_Brief_:
Copy, from the material below, each line where "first" shows up.

Data: Begin

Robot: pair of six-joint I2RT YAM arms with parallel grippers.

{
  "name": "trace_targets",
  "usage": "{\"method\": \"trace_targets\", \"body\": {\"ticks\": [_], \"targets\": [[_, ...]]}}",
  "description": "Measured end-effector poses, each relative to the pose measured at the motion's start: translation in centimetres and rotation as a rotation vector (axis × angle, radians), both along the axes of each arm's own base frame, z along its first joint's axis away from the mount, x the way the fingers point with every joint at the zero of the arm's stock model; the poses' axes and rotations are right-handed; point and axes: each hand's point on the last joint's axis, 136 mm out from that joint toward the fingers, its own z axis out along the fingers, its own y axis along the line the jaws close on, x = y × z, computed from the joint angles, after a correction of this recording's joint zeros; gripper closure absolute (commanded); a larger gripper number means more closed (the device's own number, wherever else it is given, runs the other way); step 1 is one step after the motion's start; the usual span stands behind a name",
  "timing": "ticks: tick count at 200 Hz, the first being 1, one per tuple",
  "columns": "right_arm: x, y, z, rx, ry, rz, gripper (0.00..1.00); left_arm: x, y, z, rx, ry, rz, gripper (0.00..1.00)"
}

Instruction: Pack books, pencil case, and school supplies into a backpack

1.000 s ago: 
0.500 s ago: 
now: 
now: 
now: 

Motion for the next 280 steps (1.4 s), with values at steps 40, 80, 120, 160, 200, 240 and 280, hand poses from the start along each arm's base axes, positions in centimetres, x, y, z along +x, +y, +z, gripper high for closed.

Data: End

_Answer section_:
  "description": "Measured end-effector poses, each relative to the pose measured at the motion's start: translation in centimetres and rotation as a rotation vector (axis × angle, radians), both along the axes of each arm's own base frame, z along its first joint's axis away from the mount, x the way the fingers point with every joint at the zero of the arm's stock model; the poses' axes and rotations are right-handed; point and axes: each hand's point on the last joint's axis, 136 mm out from that joint toward the fingers, its own z axis out along the fingers, its own y axis along the line the jaws close on, x = y × z, computed from the joint angles, after a correction of this recording's joint zeros; gripper closure absolute (commanded); a larger gripper number means more closed (the device's own number, wherever else it is given, runs the other way); step 1 is one step after the motion's start; the usual span stands behind a name",
  "timing": "ticks: tick count at 200 Hz, the first being 1, one per tuple",

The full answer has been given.